Step 3. Learn some specialties

Do you want to style mobile apps? Websites? Infographics? Explore all of them, and pick and choose those you enjoy to urge better at them.

Learn Logo Design

  • Learn how to form a logo that doesn’t suck: Logo Design Love
  • You’ll want to require it a step further than a logo though. Learn to make a uniform brand – from the web site to the business cards. Inspect this book, Designing Brand Identity.

Learn Mobile App Design

  • Start with this tutorial to urge your feet wet on visual design for mobile apps.
  • Read this short but very comprehensive and well-thought-out book on iPhone design: Tap worthy. It’ll teach you ways to form an app that not only looks good but is straightforward to use.
  • Geek out on the apps on your phone. Critique them. What works and what doesn’t?

Learn Web Design

  • Read Don’t Make Me Think to find out the way to make an internet site that folks find easy to use and navigate.
  • Read the Principles of lovely Web Design if you would like help making an internet site look good.
  • Make an inventory of the websites you think that are beautifully designed. Note what they need in common.

Now for the hairy question of whether you would like to understand HTML/CSS as a designer: It depends on the work. Knowing it’ll definitely offer you a foothold within the job market. Albeit you don’t want to be an internet developer, it helps to understand some basics. That way you recognize what’s possible and what isn’t.

There are numerous great resources to find out HTML and CSS:

  • My favorite free one is Web Design Tuts.
  • My favorite paid one (pretty affordable at $25/month) is Treehouse. If you’re ranging from the start and need someone to elucidate things clearly and comprehensively, splurge for Treehouse tutorials.




Step 4. Build your portfolio

You don’t get to attend a flowery design school to urge employment as a designer. But you are doing need a solid portfolio.

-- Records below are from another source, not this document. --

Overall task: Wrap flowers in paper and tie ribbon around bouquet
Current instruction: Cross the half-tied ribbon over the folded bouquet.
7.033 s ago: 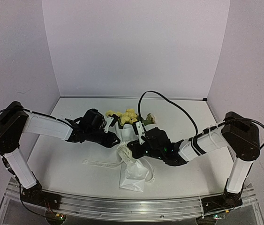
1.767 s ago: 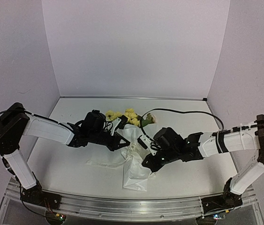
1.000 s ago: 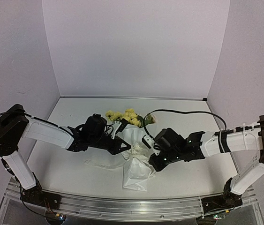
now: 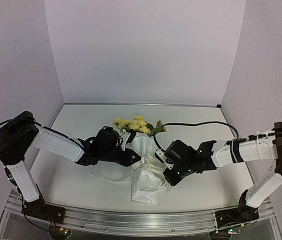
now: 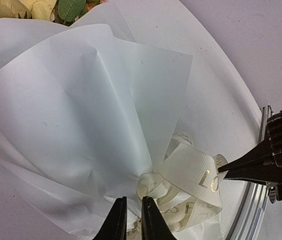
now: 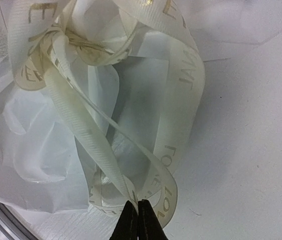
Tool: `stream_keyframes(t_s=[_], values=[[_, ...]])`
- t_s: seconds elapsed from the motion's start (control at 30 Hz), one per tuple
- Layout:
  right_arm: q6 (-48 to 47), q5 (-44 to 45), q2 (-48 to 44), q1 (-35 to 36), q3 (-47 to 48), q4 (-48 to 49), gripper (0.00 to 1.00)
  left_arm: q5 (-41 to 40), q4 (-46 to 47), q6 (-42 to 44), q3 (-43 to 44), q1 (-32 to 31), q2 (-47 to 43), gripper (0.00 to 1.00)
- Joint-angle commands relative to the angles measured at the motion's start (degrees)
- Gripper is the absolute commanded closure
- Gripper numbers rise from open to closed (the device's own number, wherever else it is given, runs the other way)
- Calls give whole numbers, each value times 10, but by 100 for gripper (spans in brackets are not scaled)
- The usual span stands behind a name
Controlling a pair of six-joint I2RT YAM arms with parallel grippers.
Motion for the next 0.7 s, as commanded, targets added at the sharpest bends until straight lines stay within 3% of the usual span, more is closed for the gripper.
stream_keyframes(t_s=[0.0, 0.27, 0.67], values=[[-5, 16, 5, 2, 11, -12, 100, -8, -1, 12, 19, 2, -27, 88], [-7, 21, 3, 2, 10, -11, 100, 6, -2, 29, 14, 3, -37, 88], [-6, 19, 8, 2, 15, -12, 100, 42, -20, 89, 5, 2, -61, 77]])
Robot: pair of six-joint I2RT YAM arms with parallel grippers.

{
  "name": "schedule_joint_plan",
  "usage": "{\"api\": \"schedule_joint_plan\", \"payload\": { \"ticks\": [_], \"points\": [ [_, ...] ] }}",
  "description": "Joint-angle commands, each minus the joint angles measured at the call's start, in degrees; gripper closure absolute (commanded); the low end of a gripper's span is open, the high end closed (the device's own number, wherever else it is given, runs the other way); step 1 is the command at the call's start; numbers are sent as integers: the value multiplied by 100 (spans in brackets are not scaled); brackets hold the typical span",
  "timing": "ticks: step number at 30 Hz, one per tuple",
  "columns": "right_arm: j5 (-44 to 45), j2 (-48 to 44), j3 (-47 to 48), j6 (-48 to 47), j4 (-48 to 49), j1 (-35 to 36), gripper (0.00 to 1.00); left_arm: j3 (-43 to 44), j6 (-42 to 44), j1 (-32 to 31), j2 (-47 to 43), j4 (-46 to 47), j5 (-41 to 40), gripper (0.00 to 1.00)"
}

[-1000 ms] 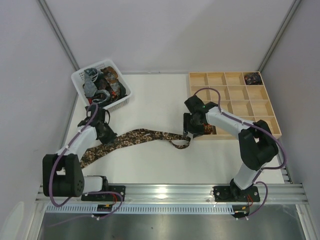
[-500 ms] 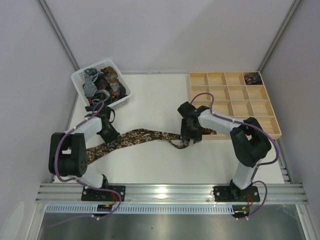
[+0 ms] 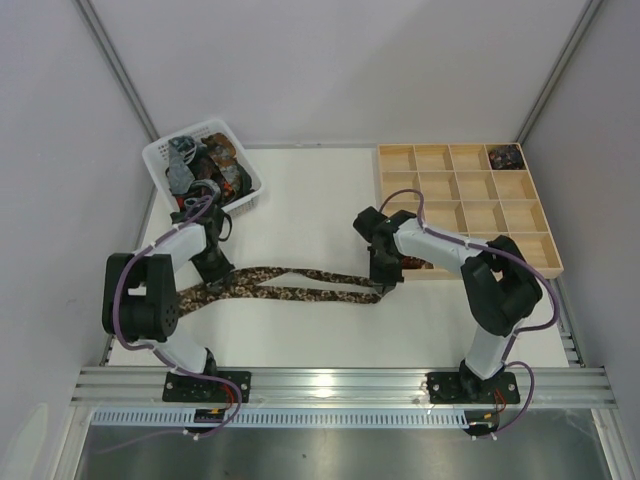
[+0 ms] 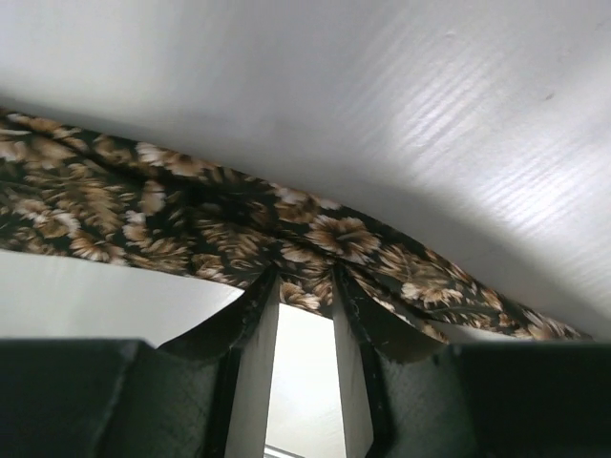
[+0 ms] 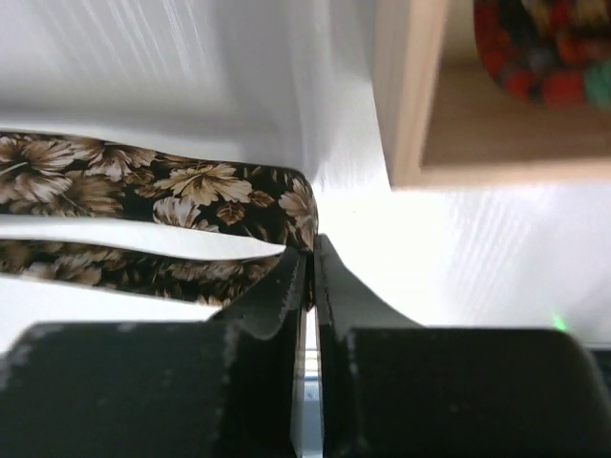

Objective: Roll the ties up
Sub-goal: Flatten the tie

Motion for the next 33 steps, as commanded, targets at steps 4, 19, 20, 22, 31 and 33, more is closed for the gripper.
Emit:
{"api": "schedule_joint_plan", "payload": {
  "ticks": [4, 19, 20, 22, 31, 33],
  "points": [
    [-956, -527, 280, -474, -1742, -192, 100, 181, 402, -103, -204, -338, -619, 67],
    [-2881, -545, -537, -510, -1483, -453, 100, -380, 1484, -279, -2373, 408, 1049, 71],
    [-2917, -544, -599, -510, -1341, -577, 100, -381, 1448, -279, -2436, 453, 1147, 72],
    [-2821, -413, -573, -580, -1069, -771, 98, -416, 1361, -279, -2481, 471, 1375, 74],
    [-1398, -342, -274, -1336, -610, -869, 46, -505, 939, -262, -2472, 410, 1491, 74],
    [-950, -622, -81, -1556, -689, -755, 44, -443, 816, -253, -2481, 305, 1324, 66]
  ]
}}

How does one build a portfolio if you’re just starting out for the primary time? The great news is you don’t got to work on real projects with real clients to create a portfolio. Structure your own side projects. Here are a couple of ideas:

  • Design silly ideas for t-shirts.
  • Find poorly designed websites and redesign them.
  • Got a thought for an iPhone app? Mock it up.
  • Join a team at Startup Weekend and be a designer on a weekend project.
  • Enter a design contest to practice designing to a quick.
  • Do the graphic design exercises within the Creative Workshop book.
  • Find an area nonprofit and offer to style for free of charge.

Resist the temptation to incorporate everything you’ve ever designed in your portfolio. This is often an area for your strongest work only.

Steal, steal, and steal initially. Don’t worry about being original – which will come later, once you’re easier together with your craft. Once you learn an instrument, you find out how to play other people’s songs before composing your own. The same goes for design. Steal like an artist.

Go to Dribbble for inspiration on a number of the simplest designers. Inspect patterns for iOS inspiration, and pattern tap for website inspiration.

Step 5: Get employment as a designer

When I first started learning design, I visited an employment search workshop for designers. I walked into an area filled with designers who had far more experience than I did – 5, 10, 15 years’ experience. All of them were trying to find jobs. That was intimidating. There I used to be, trying to show myself design, knowing I used to be competing with these experienced designers.